WHAT IS REQUIRED
Give again, word for word, each line of the data from the first through the one containing "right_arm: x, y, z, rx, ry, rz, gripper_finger". Pictures stay out.

RAW DATA
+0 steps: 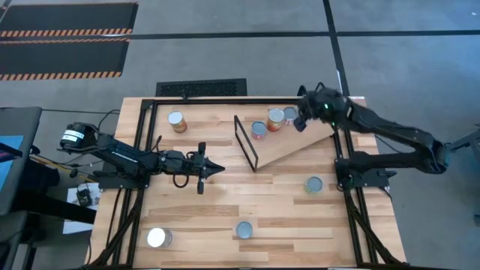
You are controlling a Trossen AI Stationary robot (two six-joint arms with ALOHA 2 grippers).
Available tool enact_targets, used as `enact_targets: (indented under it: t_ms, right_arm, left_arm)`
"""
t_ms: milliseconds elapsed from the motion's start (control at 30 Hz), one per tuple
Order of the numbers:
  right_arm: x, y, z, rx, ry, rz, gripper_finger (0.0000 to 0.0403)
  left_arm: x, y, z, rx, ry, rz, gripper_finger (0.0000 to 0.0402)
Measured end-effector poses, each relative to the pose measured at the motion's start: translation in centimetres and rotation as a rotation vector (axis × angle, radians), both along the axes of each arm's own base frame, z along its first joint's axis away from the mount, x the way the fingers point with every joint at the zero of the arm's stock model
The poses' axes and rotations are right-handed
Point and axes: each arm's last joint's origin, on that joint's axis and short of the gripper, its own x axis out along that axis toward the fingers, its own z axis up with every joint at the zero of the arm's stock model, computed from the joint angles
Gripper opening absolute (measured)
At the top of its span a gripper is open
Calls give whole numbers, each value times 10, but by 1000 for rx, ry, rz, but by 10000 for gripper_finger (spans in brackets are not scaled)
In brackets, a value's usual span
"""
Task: Pick and place cans onto a shelf
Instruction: Put the canned corn on the shelf
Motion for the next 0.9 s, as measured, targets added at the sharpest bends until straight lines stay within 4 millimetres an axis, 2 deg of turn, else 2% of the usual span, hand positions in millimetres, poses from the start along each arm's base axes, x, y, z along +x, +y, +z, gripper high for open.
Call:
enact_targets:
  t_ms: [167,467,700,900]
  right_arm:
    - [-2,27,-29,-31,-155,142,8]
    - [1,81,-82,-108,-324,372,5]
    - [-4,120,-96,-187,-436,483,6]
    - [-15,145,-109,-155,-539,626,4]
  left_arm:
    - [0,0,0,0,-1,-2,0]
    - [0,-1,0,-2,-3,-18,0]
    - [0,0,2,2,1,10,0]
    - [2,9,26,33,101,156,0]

THE COMPLETED TASK
+0 steps: 
You are controlling a Trossen AI Stationary robot (two six-joint arms with ALOHA 2 grippers).
Available tool enact_targets, used as `enact_targets: (indented under it: t_ms, right_arm, left_arm)`
"""
t_ms: milliseconds elapsed from the motion's start (control at 30 Hz), one per tuple
Order of the numbers:
  right_arm: x, y, z, rx, ry, rz, gripper_finger (0.0000 to 0.0403)

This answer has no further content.